'''

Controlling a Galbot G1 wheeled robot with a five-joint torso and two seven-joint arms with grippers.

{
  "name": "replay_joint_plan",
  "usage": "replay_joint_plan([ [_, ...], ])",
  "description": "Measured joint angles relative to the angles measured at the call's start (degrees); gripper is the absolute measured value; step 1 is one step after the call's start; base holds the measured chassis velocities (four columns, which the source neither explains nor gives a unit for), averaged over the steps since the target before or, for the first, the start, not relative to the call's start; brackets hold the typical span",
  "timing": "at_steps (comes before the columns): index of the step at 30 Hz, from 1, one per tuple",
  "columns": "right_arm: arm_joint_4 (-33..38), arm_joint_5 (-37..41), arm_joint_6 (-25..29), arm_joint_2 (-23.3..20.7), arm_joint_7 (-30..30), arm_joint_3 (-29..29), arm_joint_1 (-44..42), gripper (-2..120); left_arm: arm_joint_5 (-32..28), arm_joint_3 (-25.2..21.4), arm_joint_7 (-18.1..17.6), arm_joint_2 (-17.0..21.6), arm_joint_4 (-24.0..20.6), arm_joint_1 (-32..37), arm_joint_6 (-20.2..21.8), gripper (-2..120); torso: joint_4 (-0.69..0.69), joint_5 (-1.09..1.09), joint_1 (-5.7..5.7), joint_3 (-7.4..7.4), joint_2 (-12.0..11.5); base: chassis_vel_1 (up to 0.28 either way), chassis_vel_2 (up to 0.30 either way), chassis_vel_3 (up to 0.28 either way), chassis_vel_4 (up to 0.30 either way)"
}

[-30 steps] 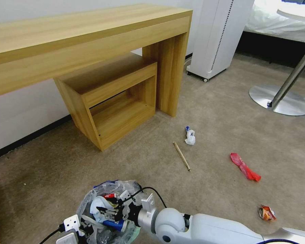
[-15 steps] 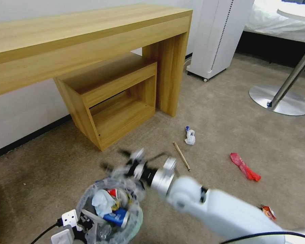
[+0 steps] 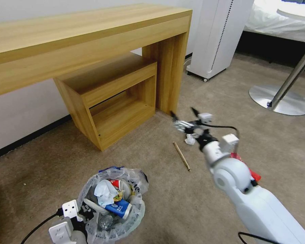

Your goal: Pick up the trash bin and place the garbage on the floor into it.

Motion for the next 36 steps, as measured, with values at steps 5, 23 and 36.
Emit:
replay_joint_plan([
  [5, 3.66, -4.05, 2.25, 4.46, -2.48, 12.14, -11.92, 100, 0.18, 0.04, 0.04, 0.06, -0.07, 0.55, 0.3, 0, 0.0, -0.03, -0.01, -0.01, 0.0, 0.0, 0.0, 0.0, 0.0],
  [23, 5.81, -15.61, 11.46, 15.7, -8.09, 28.77, -25.04, 100, -4.6, -0.83, -1.88, 0.63, -3.14, 1.39, 2.93, 0, 0.0, -0.02, -0.01, -0.01, 0.0, 0.0, 0.0, 0.0, 0.0],
  [36, 6.36, -18.89, 16.56, 18.02, -8.86, 31.34, -30.25, 100, -14.67, -1.53, -8.08, 1.61, -5.36, 0.94, 5.26, 0, 0.0, -0.03, -0.01, 0.0, 0.01, 0.0, 0.0, 0.0, 0.0],
])
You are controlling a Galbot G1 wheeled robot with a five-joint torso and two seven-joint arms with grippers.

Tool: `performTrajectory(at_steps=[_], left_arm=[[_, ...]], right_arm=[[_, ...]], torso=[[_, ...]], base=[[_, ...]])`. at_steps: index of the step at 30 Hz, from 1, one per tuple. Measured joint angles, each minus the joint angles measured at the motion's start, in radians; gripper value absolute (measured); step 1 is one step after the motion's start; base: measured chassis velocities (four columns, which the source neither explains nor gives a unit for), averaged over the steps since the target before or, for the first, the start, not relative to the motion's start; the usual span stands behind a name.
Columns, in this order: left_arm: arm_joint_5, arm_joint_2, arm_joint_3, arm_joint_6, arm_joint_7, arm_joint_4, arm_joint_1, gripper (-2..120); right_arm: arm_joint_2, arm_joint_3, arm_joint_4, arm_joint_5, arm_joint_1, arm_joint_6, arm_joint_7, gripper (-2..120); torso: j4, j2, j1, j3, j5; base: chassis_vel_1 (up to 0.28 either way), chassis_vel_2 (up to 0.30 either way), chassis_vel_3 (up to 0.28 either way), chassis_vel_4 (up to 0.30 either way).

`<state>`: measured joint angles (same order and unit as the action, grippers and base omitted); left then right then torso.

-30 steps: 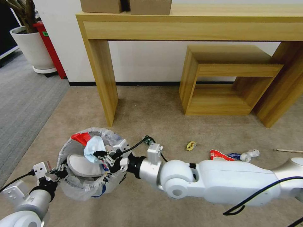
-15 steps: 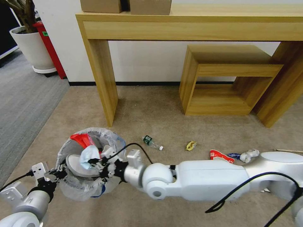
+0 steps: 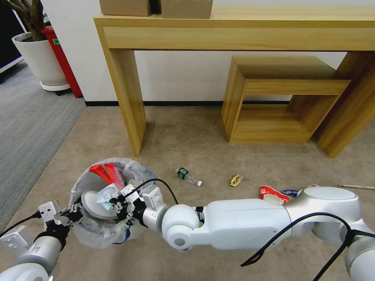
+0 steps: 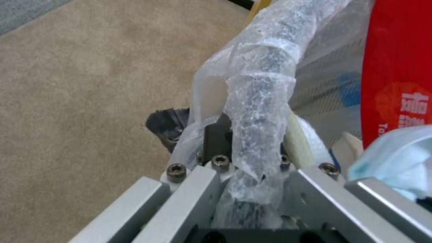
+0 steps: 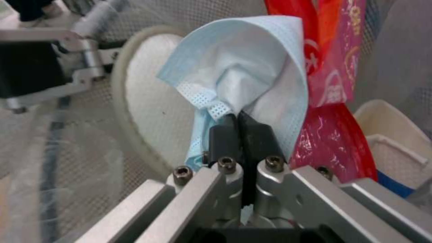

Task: Pick up the trash bin and place the garbage on the floor into it.

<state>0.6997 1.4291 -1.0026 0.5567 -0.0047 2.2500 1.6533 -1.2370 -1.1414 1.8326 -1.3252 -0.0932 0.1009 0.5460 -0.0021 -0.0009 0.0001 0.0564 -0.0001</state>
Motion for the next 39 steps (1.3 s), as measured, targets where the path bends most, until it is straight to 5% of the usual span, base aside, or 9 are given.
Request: performTrajectory(at_steps=[6, 31, 39], left_arm=[[-0.003, 0.0, 0.005, 0.0, 0.001, 0.0, 0.0, 1], [-0.007, 0.002, 0.009, 0.004, -0.003, -0.016, -0.014, 1], [-0.006, 0.002, 0.01, 0.005, -0.004, -0.026, -0.017, 1]], right_arm=[[-0.017, 0.009, -0.009, -0.002, -0.014, 0.013, 0.036, 2], [0.091, 0.027, 0.121, 0.023, 0.002, 0.014, 0.023, 95], [0.11, 0.023, 0.151, 0.023, 0.008, 0.003, 0.013, 100]], torso=[[0.0001, 0.0, 0.0, 0.0, 0.0001], [0.0, 0.0, 0.0, 0.0, 0.0002], [0.0001, 0.0, 0.0, 0.0, 0.0001]], base=[[0.0, 0.0, 0.0, 0.0], [0.0, 0.0, 0.0, 0.0], [0.0, 0.0, 0.0, 0.0]])
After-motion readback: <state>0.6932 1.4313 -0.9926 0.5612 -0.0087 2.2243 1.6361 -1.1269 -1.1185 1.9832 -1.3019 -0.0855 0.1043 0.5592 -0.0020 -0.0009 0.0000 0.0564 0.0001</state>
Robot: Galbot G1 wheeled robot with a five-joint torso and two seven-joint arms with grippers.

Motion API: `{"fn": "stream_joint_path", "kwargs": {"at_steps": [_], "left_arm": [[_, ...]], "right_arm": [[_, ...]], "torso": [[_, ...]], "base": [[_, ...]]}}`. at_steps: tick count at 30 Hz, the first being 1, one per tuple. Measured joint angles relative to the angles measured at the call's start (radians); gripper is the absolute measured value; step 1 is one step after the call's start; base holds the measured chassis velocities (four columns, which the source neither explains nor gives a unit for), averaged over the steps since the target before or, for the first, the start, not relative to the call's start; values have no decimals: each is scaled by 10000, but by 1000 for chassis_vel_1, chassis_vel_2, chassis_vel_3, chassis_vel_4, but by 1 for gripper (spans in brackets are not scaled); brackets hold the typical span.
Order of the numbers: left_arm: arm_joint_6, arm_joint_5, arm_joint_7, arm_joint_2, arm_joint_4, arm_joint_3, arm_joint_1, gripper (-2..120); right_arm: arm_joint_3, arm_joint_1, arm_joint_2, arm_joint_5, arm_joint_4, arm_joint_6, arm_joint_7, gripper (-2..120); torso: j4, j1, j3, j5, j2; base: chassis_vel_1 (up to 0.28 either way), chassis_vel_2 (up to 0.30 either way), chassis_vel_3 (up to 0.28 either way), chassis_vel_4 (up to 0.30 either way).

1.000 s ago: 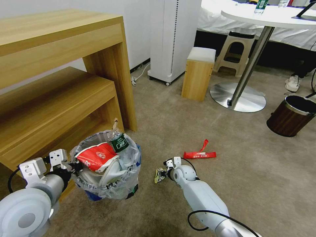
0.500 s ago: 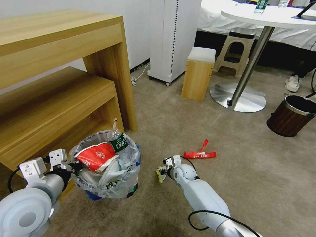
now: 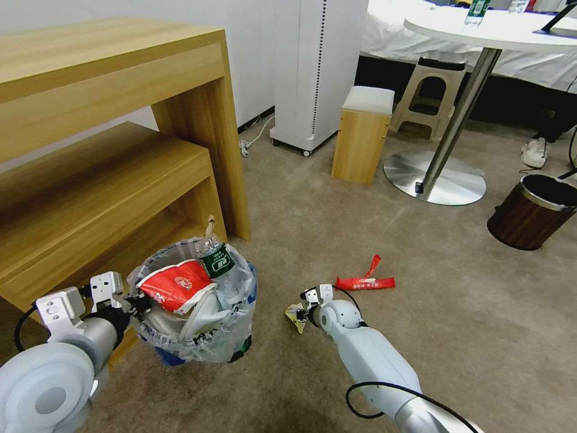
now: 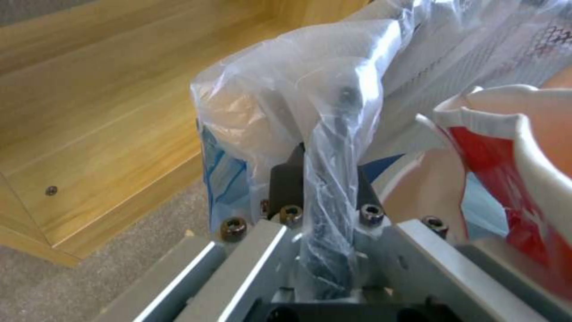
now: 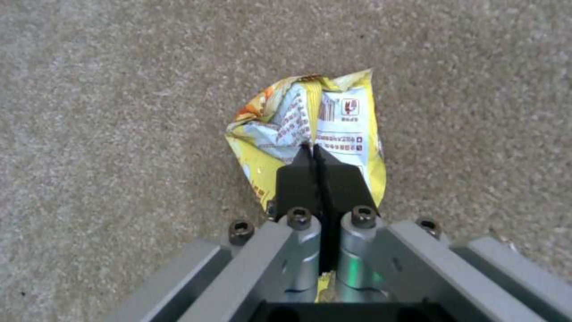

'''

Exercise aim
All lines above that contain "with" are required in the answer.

Output below
Controlling a Galbot G1 wheeled robot with a five-joint torso and two seven-joint arms with grippers.
Motion for the next 36 steps, as measured, with values at steps 5, 23 and 36.
You are controlling a Galbot G1 wheeled robot with a five-joint torso and two seven-joint arms with grippers.
Robot: Galbot G1 wheeled robot with a five-joint torso and two seven-joint arms with grippers.

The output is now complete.